©Aditya Palsule, 2022

©Aditya Palsule, 2022

“Make a curve like this, and let go of the line like this. You don’t have to complete the letter. Let it look alive, like it is moving,” said Mr. Shah as he sat at the edge of my parents’ sofa. The good man with the gruff voice was demonstrating the drawing of a letter A, with my trusty old Sheaffer calligraphy pen. Looking through my notebooks he said, “your handwriting is good, but you can use the pen to draw. Think of calligraphy as drawing.”

“I like drawing. I want to be an artist.”

“Why not be a graphic designer?”

“What does a graphic designer do?”

“Well. It’s like art. But it’s useful art. Like using art to solve problems.”

And so SM Shah – SM to generations of students – planted the teeny tiny seed in my head. The next week, a large envelope containing reeds, nibs and sticks arrived, along with calligraphy grid books bearing a distinct NID logo in one corner. My twelve-year old self would never have known it, but life had shifted ever so slightly onto a different course.

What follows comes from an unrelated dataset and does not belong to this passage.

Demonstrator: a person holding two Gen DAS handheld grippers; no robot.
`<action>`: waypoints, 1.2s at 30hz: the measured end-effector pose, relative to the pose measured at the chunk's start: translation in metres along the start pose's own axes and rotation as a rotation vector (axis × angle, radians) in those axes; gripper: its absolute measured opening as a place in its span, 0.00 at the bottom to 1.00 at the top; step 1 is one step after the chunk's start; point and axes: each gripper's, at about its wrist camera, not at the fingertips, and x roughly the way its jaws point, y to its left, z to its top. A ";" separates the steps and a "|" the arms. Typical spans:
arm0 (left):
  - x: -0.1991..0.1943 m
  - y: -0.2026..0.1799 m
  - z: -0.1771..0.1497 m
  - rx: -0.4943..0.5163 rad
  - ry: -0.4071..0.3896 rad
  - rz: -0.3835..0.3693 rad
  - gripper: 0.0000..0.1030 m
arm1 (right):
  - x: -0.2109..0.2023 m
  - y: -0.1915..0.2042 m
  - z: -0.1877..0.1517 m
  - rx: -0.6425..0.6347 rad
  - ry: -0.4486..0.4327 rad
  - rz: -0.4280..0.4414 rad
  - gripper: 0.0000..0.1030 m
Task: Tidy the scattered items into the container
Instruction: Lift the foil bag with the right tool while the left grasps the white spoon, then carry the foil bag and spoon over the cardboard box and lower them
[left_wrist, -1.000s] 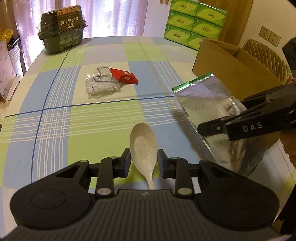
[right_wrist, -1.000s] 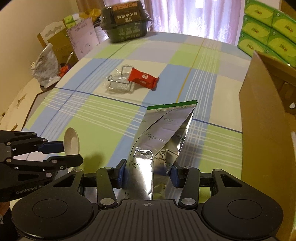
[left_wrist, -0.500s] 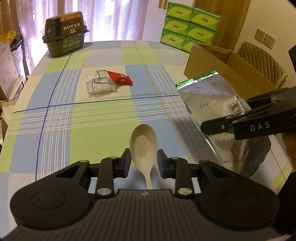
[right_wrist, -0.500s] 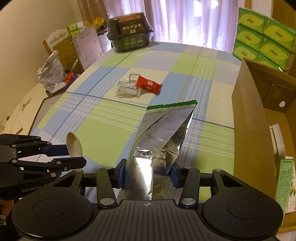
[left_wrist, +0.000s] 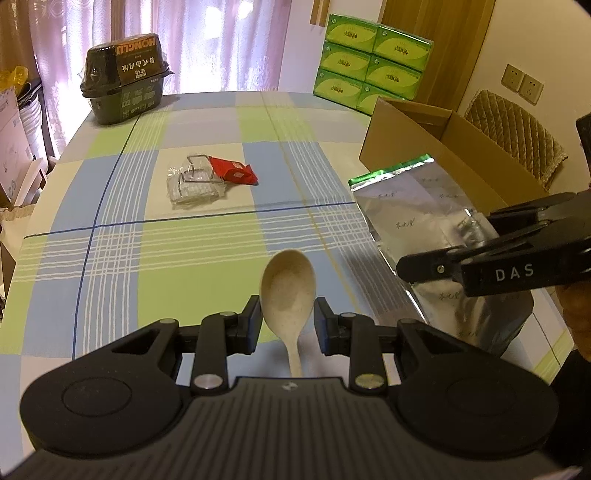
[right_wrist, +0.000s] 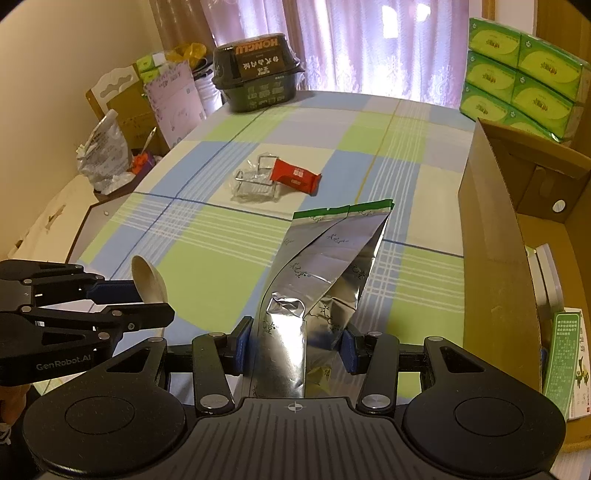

When I eventually studied design at NID some years later, on our very first day of Design Drawing class, we were instructed to draw a giant figure-8 on an Imperial sized sheet of paper. We were told to keep drawing over and over the original lines until the graphite in the pencil ran out. I started out using the pencil very gingerly – holding it as if I were writing with it. In time, I clamped my fist around the pencil, changed hands, used different grasps and did everything I could to keep going. The cartridge gave way before I exhausted my pencil, but my arms tired even before then. The entire exercise seemed pointless. The figure-8 was obliterated by our retracing and we were left blackened with graphite dust that marked us through the day. The charcoal soot took a week to erase off our white laminated desks.

©Aditya Palsule, 2015

©Aditya Palsule, 2015

Drawing had never been such a physical activity for any of us. I had never used so much energy to draw. After a while of making lines, it didn’t matter that we were “drawing” or what we were drawing. All that mattered was the marks and the paper – the physical remains of our effort.

It took me a long time to understand this, but the outcome of a design process is a manifestation of physical activity. It is the mark left by a tool, of ink dropped by a print head, a user interface represented on a screen or a space constructed by human and machine effort. The deliberate action of designing something always has intent and purpose guided by intellect and the knowledge of how a result can be achieved. Skill and talent are equal ingredients in bringing the design process to bear fruit.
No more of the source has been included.